向上做引體動作的時候,江司洛的衣服不可避免也跟著向上拉起,衣擺下露出的腹肌曲線非常明顯。
與那種渾厚飽滿的強壯肌肉不同,江司洛是屬於肌肉感不是特別強的勁瘦薄肌,他整個人皮膚又很白,顯露出來的薄肌線條就更加吸睛了。
溫竹同學這一刻的攀比心理達到了頂峰。
試問,那個男生不想擁有肌肉?
杜澤收起了他狂拍的手機,對著走出來的江司洛說道:「厲害啊,江大校草,你可是把人家保持了兩年的記錄都打破了,牛掰啊你。

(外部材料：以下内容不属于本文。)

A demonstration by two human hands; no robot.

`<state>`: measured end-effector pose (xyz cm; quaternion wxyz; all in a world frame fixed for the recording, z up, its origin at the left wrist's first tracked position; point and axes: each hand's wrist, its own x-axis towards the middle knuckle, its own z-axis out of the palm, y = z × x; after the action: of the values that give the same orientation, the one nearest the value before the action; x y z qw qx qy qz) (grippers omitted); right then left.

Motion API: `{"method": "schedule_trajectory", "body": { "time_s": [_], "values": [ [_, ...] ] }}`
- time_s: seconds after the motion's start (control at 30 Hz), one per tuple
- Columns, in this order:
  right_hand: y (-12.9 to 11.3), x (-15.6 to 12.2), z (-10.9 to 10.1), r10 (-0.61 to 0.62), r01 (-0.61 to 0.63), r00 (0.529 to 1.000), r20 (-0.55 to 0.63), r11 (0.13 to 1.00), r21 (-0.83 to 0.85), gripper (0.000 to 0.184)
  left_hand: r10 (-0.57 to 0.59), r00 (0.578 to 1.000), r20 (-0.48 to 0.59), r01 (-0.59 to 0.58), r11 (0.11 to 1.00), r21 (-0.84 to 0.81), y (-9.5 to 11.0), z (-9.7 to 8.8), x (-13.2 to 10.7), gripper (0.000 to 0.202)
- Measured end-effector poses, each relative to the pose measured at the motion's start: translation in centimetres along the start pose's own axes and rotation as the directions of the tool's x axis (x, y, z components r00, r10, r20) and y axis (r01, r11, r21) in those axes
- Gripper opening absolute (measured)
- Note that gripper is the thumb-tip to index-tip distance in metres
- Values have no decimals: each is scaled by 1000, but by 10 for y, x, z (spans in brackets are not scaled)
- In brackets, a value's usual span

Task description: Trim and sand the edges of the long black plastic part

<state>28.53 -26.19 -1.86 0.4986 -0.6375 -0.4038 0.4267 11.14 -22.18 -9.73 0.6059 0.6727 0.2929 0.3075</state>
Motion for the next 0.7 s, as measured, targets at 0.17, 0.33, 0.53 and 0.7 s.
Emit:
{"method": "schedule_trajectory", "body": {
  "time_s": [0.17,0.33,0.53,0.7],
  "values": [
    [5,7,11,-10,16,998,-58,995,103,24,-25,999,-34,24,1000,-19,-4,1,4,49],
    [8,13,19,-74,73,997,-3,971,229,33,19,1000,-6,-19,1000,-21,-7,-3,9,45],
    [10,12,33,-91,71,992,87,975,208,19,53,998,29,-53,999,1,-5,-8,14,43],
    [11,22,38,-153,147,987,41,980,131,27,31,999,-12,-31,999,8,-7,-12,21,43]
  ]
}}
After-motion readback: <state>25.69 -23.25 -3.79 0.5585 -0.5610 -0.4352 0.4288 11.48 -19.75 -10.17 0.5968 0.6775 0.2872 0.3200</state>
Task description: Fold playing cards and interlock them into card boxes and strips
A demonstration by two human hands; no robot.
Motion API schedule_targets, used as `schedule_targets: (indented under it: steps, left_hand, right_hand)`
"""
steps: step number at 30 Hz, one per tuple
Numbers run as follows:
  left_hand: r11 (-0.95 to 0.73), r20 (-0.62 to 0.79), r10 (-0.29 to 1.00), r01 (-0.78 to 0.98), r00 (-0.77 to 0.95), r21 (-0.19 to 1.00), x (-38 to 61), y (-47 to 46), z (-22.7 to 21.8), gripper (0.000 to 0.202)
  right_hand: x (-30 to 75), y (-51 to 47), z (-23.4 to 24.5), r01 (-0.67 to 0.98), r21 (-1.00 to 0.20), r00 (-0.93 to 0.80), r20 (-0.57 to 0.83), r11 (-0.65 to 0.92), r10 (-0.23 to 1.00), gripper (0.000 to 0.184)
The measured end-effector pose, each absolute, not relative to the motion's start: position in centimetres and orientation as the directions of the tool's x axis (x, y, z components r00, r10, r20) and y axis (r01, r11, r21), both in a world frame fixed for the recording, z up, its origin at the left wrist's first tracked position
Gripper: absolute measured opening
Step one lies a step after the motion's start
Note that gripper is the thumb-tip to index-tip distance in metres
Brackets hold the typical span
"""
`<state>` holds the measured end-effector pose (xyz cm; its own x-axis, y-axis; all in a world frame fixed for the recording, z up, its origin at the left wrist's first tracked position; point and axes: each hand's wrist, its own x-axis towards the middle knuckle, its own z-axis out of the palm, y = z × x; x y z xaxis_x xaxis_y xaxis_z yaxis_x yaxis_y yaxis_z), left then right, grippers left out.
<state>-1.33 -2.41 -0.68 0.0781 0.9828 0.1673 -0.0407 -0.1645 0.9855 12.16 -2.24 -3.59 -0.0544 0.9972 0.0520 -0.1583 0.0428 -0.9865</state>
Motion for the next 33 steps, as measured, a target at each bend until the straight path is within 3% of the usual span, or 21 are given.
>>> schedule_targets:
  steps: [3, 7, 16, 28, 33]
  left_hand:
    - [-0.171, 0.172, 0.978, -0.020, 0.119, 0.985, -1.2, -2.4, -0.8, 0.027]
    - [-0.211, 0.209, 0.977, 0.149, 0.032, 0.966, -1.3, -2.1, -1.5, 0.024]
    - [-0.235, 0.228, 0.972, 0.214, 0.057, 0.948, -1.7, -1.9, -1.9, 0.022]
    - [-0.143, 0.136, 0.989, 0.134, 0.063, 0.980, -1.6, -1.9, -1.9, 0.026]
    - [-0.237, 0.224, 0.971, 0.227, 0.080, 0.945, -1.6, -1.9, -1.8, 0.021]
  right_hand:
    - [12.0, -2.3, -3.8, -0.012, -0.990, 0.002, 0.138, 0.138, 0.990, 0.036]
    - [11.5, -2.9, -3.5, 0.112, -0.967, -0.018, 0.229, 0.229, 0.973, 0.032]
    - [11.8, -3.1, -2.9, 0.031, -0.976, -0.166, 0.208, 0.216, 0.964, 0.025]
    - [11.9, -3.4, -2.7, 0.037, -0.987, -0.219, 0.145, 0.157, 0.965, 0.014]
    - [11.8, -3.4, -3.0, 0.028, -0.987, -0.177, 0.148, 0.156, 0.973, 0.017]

」
江司洛脖子還有未消退的紅暈,是剛剛做到後面的時候,憋出來的。
他雲淡風輕地回了兩字:「還行。」
然後擰開溫竹遞過來的礦泉水喝了一口。
「不是我自謙,就這變態要求,我能做幾個都不錯了。」
說完杜澤上上下下瞄了一眼江司洛的身體,神情有些忿忿不平:「我剛剛可看見了你的腹肌了,大家都一塊學習的,你哪來的時間鍛鍊啊?」
「周末鍛鍊的。」
杜澤嘟囔:「周末就小半天,老子都不夠時間玩兒。」
幾人一邊說話一邊朝3班的大本營走去。
杜澤開口:「對了,你們上午還有什麼啊?我一會十點半還有立定跳遠。」
「我仰臥起坐比你晚十分鐘。」 溫竹回道。
「洛哥你呢?你那什麼三級跳遠是不是也是上午的?」
項目太多,杜澤也記得不太清楚了。
「嗯,十點二十分開始。」
「嘖,全都差不多時間啊,那方朝陽這小子有得趕了,他報了兩個跳遠,跳完三級跳遠就得去參加立定跳遠。」
大家當初報名的時候,也不知道具體項目的比賽時間。
田賽並沒有像徑賽那樣規定,必須各道人員到場了才能開始比賽。
田賽只要你在規定時間內去比賽就行,比賽的順序是比較靈活的,要是沒及時到場,那就下一個同學先開始就是了。
但是錯過時間了,那就等於棄賽。
幾人一邊聊,一邊穿過跑道就來到自己的大本營里。
只有顧翔和幾個同學都在大本營里,剩餘的其他人要麼去比賽,要麼去觀戰了。
廣播裡是主持人正激情昂揚地念著各個班級呈現上去的激勵加油稿子。
幾人沒在大本營里停留很久。
又開始跑去各自的比賽場地上。
溫竹跟班裡另一個男生一起提前了十分鐘去仰臥起坐的場地。
他們去到的時候,那一排12個綠色墊子上,還有最後一組高一的男生在奮力地做著仰臥起坐。